Rare diseases are often chronic, progressive, life-threatening, and highly debilitating. Their impact is felt throughout a lifetime and in every aspect of life by both children with a rare disease themselves and their families.
Barriers children face
The adoption of a UN General Assembly Resolution on ‘Addressing the Challenges of Persons Living with a Rare Disease and their Families’ on 16 December 2021 improved the visibility and recognition of the specific challenges faced by children and families impacted by rare diseases. The United Nations and its Member States recognised that children living with a rare disease encounter barriers to their education and multiple forms of discrimination, stigma and exclusion.

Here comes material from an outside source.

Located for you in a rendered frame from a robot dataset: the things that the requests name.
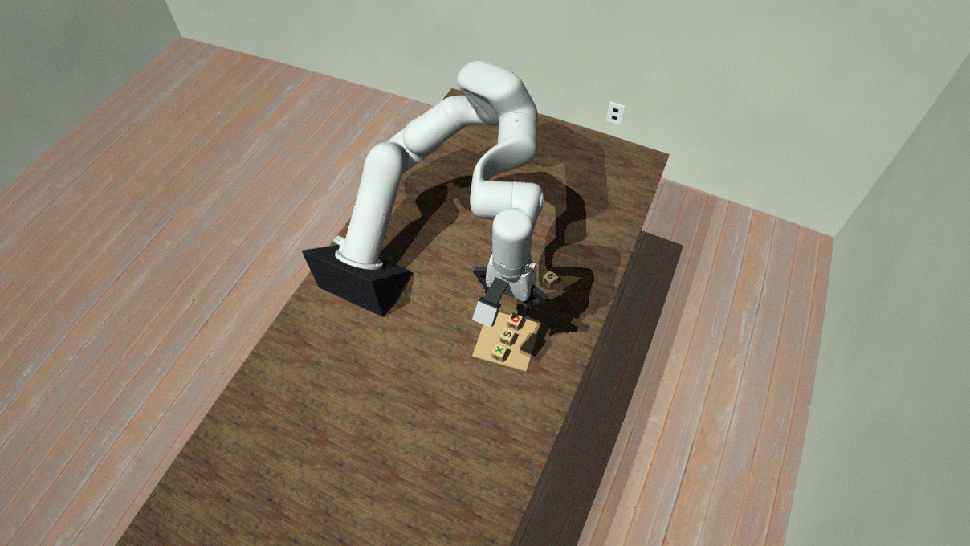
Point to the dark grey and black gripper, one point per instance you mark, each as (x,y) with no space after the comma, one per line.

When entering the school system, children with a rare disease often deal with a lack of awareness of rare diseases.
The right to health for all
The UN Convention on the Rights of the Child affirms that access to health is a fundamental right — not a privilege. No child should be deprived of the highest attainable standard of physical and mental health, regardless of where they live.
However, due to a lack of awareness, knowledge and expertise on rare diseases, children continue to struggle in getting an accurate and timely diagnosis and in accessing health and social services. In addition, families are at greater risk of impoverishment due to significant out-of-pocket expenses, disruption of work and reduction in income.
Rare Disease International (RDI) is working with civil society groups across the globe to advocate for the World Health Organisation (WHO) to adopt a resolution on Universal Health Coverage (UHC) for all people living with rare diseases.
Access to education and equal opportunities
The global rare disease community encourages policymakers to tackle rare diseases, not solely as a health priority but also as a social justice issue that affects children’s access to education — which in turn leads to life-long negative consequences.
When entering the school system, children with a rare disease often deal with a lack of awareness of rare diseases. They navigate schooling facilities and programmes that are not adapted to welcome learners with uncommon health conditions.
As a global alliance, RDI increasingly engages UN agencies, including the United Nations Educational, Scientific and Cultural Organization (UNESCO) and the Office of the High Commissioner for Human Rights (OHCHR) to address the social challenges and barriers linked to going through life with a rare disease.